In the show, the seminar leader talks to one of the participants, a woman from a foreign country. The woman tells this story about how when she was 12, her father had a dream that she was unfaithful to her future husband (who had already been picked for her), so her dad set her on fire. She then shows off her scars to the seminar.
The seminar leader responds with something like "you should invite your father over, and forgive him for what he did to you." The woman is of course skeptical, at which point the seminar leader says "as long as you can't forgive your father, you will always be on fire"
Now my parents never set me on fire, but I think the general principles are the same. Forgiveness is not for the person who is being forgiven. It's for the person who forgives. As long as I can't forgive my parents for how they have treated me, they will always have some kind of control over my life. Even now, when I talk to them once every several months, I still have a major chip on my shoulder about them. Not a day goes by where I don't feel upset about the way they are reacting to my choices. Not a week goes by without me fantasizing about what life would be like if my parents would be supportive and happy for me and my decisions.

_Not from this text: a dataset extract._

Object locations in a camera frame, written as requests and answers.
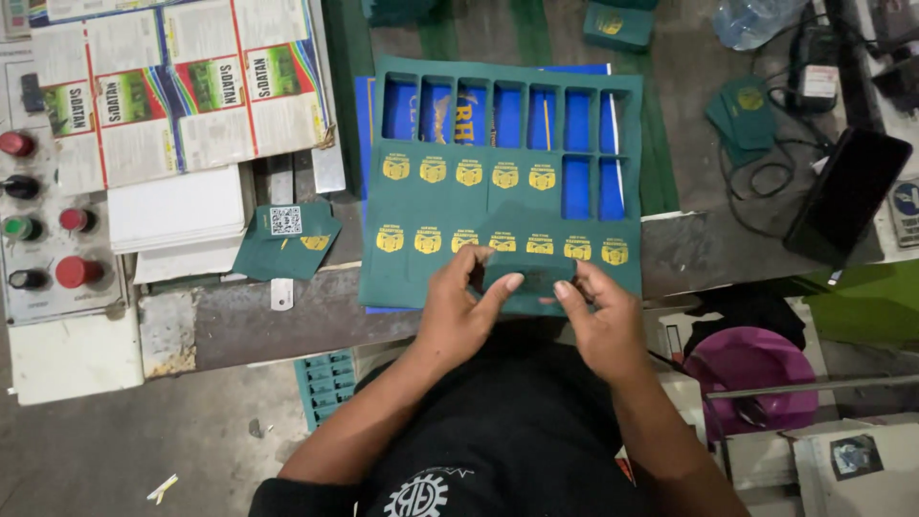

But how ridiculous is that? I'm barely talking to them, and they still manage to cast this huge shadow over my life. I need to somehow figure out a way to forgive them, to be at peace, to not be spending so much energy thinking about my parents. Part of me wants to go to therapy for a bit to figure this stuff out, although I kinda hate going to therapy cause then it just makes me dwell on bad things more so than I would otherwise. Part of me wants to just call my mom up and say "I forgive you" and see what happens. Part of me thinks that if I truly did forgive them, I wouldn't even feel the need to tell them about it, so clearly I don't forgive them.
Who really knows anymore.
Meanwhile, I don't think I ever told my parents I was going to Chicago for Thanksgiving. Oh did I mention that? B's parents are flying me (and B) out to Chicago to meet the entire extended family of B who all meet up outside of Chicago every year for Thanksgiving. I think it might be fun, and I'm hoping that his family will be cool, since our future kids probably won't be having too much contact with my family.
But meanwhile, I don't think I ever told my parents, and they never asked what I was doing for Thanksgiving...so I guess it's good that I made these other plans, since it seems I'm not invited home anymore. This will be the first time in my life that I won't be at my parent's house for Thanksgiving (Since they don't celebrate Christmas, and since I won't go to my parents house for Jewish holidays, Thanksgiving was really the only holiday my family was ever all home for).
I'm not sure if that's going to be weird or depressing or what...at this point I'm more excited about taking a mini-vacation with B (Our first plane ride together! The first time in a while that I get to go on vacation!) and meeting all of B's family (who soon will also be my family!)